Bezittelijke voornaamwoorden

Wat is een bezittelijk voornaamwoord?

Het woord zegt het al; het geeft een bezit aan.


mijn knikkers
Het bezittelijk voornaamwoord staat bijna altijd voor een zelfstandig naamwoord. Het zelfstandig naamwoord is dan van iemand.


Bezittelijke voornaamwoorden zijn onder andere:

Bezittelijke voornaamwoorden

m'n, mijn, mijne, je, jouw, jouwe, uw, uwe, z'n, d'r, zijn, zijne, haar, hare, ons, onze, jullie, hun of hunne

Van wie is het?
mijn appel
jouw auto
zijn idee
onze vakantie
hun werkstuk
Die appel is van mij.
Die auto is van jou.
Het idee is van hem.
De vakantie is van ons.
Het werkstuk is van hen.
mijn appel
Die appel is van mij.

jouw auto
Die auto is van jou.

zijn idee
Het idee is van hem.

onze vakantie
De vakantie is van ons.

hun werkstuk
Het werkstuk is van hen.

Bezittelijke voornaamwoorden kun je eigenlijk nooit vervangen door de namen van personen!
Soms lijkt dat wel zo, maar dan ben je aan het vals spelen.

Linda's feestje?
Ga je ook naar haar feestje?
Gaat Rosa ook naar Linda’s feestje?
Het feestje is van Linda.
Het feestje is van haar.
Ga je ook naar haar feestje?
Gaat Rosa ook naar Linda’s feestje?

Het feestje is van Linda.
Het feestje is van haar.

haar is in deze zin een bezittelijk voornaamwoord.

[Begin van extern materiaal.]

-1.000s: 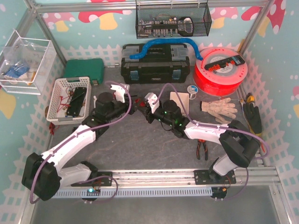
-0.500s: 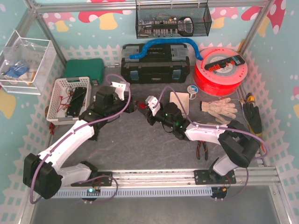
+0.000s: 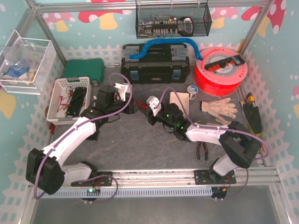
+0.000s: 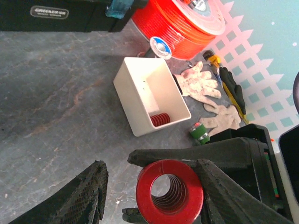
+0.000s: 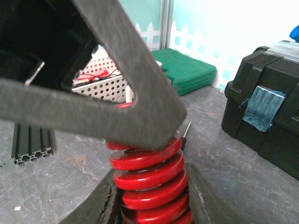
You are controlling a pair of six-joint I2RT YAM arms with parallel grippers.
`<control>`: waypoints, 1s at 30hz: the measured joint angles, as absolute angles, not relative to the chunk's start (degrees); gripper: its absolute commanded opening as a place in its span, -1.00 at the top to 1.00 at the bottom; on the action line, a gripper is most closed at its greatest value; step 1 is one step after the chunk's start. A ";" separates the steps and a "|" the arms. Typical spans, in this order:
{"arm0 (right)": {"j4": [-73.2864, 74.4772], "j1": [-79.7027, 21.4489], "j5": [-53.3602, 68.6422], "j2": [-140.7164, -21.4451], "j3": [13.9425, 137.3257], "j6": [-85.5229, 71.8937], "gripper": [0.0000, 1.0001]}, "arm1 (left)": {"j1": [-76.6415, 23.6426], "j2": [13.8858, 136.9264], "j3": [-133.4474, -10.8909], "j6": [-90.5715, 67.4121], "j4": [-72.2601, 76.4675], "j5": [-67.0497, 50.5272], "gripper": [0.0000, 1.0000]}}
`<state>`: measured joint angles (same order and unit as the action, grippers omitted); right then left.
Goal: Install the large spring
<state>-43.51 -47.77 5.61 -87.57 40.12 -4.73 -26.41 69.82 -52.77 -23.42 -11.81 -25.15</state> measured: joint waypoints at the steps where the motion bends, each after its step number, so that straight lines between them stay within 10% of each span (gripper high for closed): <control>1: -43.79 -47.77 5.61 -87.57 40.12 -4.73 1.00 | -26.41 70.13 -52.77 -23.42 -11.79 -25.69 -0.07; 6: -44.38 -47.79 5.61 -87.57 40.12 -4.73 1.00 | -26.41 70.63 -52.77 -23.42 -11.77 -27.05 0.15; 11: -44.31 -47.79 5.80 -87.81 40.12 -4.73 0.76 | -26.55 70.65 -52.77 -23.38 -11.16 -27.88 1.00; 17: -43.86 -47.79 6.28 -87.77 40.12 -5.06 -0.53 | -25.39 70.63 -52.77 -23.07 -11.09 -27.94 1.00; 23: -37.08 -48.12 5.48 -81.76 38.26 -5.48 -0.96 | -16.78 70.61 -54.24 -21.56 -13.96 -14.72 1.00; 30: -29.76 -48.10 2.37 -68.66 33.45 -5.39 -0.97 | -9.30 72.23 -56.07 -20.34 -14.85 4.54 1.00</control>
<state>-29.76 -48.10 2.37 -68.66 33.45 -5.39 -9.30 72.23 -56.07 -20.34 -14.85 4.54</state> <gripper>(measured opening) 0.985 0.259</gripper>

In deze zin zijn we aan het vals spelen.
haar wordt hier wel vervangen door een naam, in dit geval Linda’s.
Maar je wordt gedwongen om er een 's aan toe te voegen.

je is in deze zin een persoonlijk voornaamwoord.
Je kunt je vervangen door een naam, in dit geval
Rosa.

Let op!
Neem de term bezit niet altijd te letterlijk: Het is jouw vakantie.
Jouw is hier wel een bezittelijk voornaamwoord, ook al is vakantie niet echt een bezit.